Meyer bespielte darüber hinaus ein weites Feld wissenschaftlicher Fragestellungen. Neben dem Wahlrecht interessierten ihn viele andere Fragen des Staatsorganisationsrechts, namentlich das Finanzverfassungsrecht und das Parlamentsrecht, auf dem Gebiet des Verwaltungsrechts das Kommunalrecht und das Baurecht. Sein besonderes Interesse galt hier dem Allgemeinen Verwaltungsrecht. Sein Kommentar zum Verwaltungsverfahrensgesetz setzte Maßstäbe und auch auf diesem Gebiet war er praktisch wirkmächtig: Auf einen Brief Meyers an den Vorsitzenden des Vermittlungsausschusses geht der bis heute geltende Bund-Länder-Kompromiss zum Anwendungsbereich in § 1 Abs. 3 VwVfG zurück.
Meyer war ein gesuchter Ratgeber. Bereits als Assistent fungierte er auch als Generalsekretär des Deutschen Juristentags. Von 1970 bis 1976 gehörte er dem Wissenschaftsrat an, ab 1973 als stellvertretender Vorsitzender der Wissenschaftlichen Kommission. Für die Berliner Wissenschaftsverwaltung prüfte er 1978 bis 1979 die Chance einer Zusammenfassung und Sanierung der Westberliner Fachhochschulen. 1999 bis 2000 leitete er eine Kommission des Bundes zur Reform des Hochschuldienstrechts. Seine Beteiligung an den vielfachen Versuchen zur Weiterentwicklung des grundgesetzlichen Föderalismus hat er wie auch die Debatten um das Wahlrecht in Büchern kritisch dokumentiert. Dieses Format der Darstellung rechtspolitischer und verfassungsrechtlicher Debatten sind ein ihm ganz eigenes Genre. Ihre Lektüre gibt Aufschlüsse über die innere Logik unseres politischen Systems, die man an anderer Stelle nicht finden wird. Für seine Verdienste wurde ihm das Bundesverdienstkreuz erster Klasse verliehen.

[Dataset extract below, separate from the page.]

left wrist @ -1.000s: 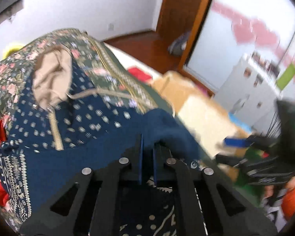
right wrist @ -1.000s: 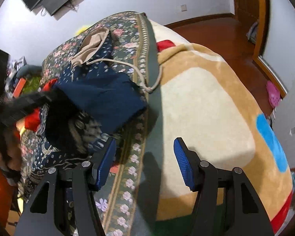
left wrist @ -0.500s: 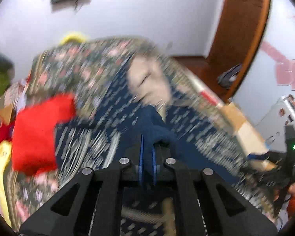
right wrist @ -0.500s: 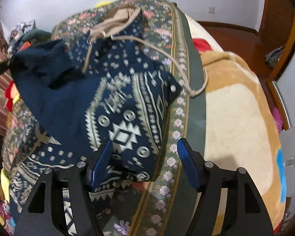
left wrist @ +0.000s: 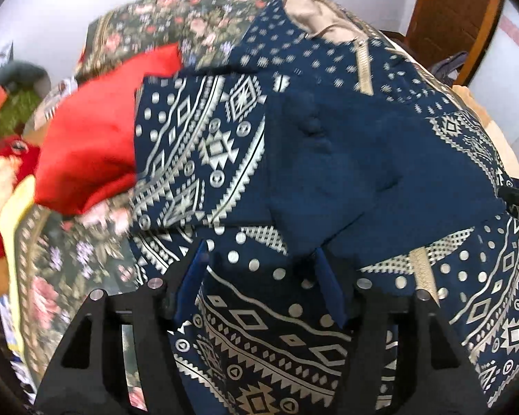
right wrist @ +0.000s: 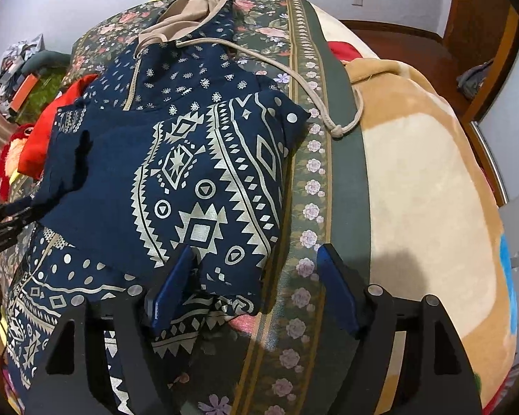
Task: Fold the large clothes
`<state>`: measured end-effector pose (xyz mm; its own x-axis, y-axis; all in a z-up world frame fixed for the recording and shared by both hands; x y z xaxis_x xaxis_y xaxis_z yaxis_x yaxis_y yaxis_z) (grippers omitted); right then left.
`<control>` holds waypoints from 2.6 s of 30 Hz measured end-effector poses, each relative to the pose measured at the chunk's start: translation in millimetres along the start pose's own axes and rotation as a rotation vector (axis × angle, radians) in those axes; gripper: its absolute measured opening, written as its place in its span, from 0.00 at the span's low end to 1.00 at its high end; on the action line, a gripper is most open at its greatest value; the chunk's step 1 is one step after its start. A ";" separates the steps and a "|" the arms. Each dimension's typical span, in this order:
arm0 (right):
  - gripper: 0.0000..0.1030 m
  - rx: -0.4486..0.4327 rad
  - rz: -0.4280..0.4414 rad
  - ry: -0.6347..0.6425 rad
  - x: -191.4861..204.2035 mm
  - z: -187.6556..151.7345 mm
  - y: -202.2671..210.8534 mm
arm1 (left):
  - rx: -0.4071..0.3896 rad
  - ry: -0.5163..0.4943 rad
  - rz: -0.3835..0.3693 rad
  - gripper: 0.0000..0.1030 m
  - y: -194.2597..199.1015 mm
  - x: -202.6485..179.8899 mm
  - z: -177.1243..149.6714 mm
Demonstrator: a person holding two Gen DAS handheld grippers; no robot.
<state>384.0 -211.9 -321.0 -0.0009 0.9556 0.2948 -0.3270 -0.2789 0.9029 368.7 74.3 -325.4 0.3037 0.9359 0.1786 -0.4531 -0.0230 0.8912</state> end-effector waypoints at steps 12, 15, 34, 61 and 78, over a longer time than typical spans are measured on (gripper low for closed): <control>0.69 -0.013 -0.015 0.004 1.3 0.1 -0.9 | 0.011 -0.216 -0.036 0.60 -23.0 -61.2 44.9; 0.69 -0.010 -0.008 -0.002 1.2 -0.4 -1.2 | 0.010 -0.130 -0.094 0.60 -33.1 -52.4 52.9; 0.69 -0.037 -0.037 0.054 10.9 12.0 10.6 | -0.204 0.281 -0.203 0.17 32.1 68.5 38.0; 0.72 -0.053 0.035 0.127 83.7 42.9 22.7 | -0.077 0.245 -0.053 0.49 20.7 104.1 2.2; 0.77 -0.237 0.152 0.058 122.5 173.6 35.9 | -0.192 0.098 -0.074 0.66 -0.2 62.8 186.6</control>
<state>536.3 -121.4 -198.2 -0.1190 0.9103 0.3964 -0.5311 -0.3957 0.7492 544.2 67.4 -236.5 0.2636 0.9624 0.0660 -0.5867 0.1056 0.8029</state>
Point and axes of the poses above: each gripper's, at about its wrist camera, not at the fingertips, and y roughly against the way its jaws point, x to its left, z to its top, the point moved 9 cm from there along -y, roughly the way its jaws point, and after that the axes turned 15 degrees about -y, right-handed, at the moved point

Meyer legte Wert auf den Eigenstand des juristisch-dogmatischen Arguments, das er mit größter Feinheit beherrschte. Herrschende Meinungen beeindruckten ihn nicht, er wollte Gründe hören und konnte seine eigenen Gründe temperamentvoll und brillant vortragen. Zugleich wusste er viele andere Register zu bespielen. Meyer war ein politischer Mensch, der sich für historische Kontexte des Staatsrechts nicht nur interessierte, sondern deren Kenntnis für eine notwendige Bedingung ihrer wissenschaftlichen Untersuchung hielt. Für alle erlebbar wurde dies in seiner viel bewunderten Rede zum 200. Geburtstag der Juristischen Fakultät der Humboldt-Universität.
Mit Hans Meyer zu diskutieren war eine Freude. Er war eine urbane Erscheinung voller Spaß an schneller und schlagfertiger Konversation, die politisch oder fachlich sein durfte, aber nicht sein musste, hinter dessen Brillanz sich aber ein hoher politischer Ernst und eine kritische Loyalität zur parlamentarischen Demokratie zeigten. Es machte ihm Freude, Wissenschaft, Politik und Recht miteinander ins Gespräch zu bringen. Wer das Glück hatte, ihm persönlich zu begegnen, wird ihn vermissen.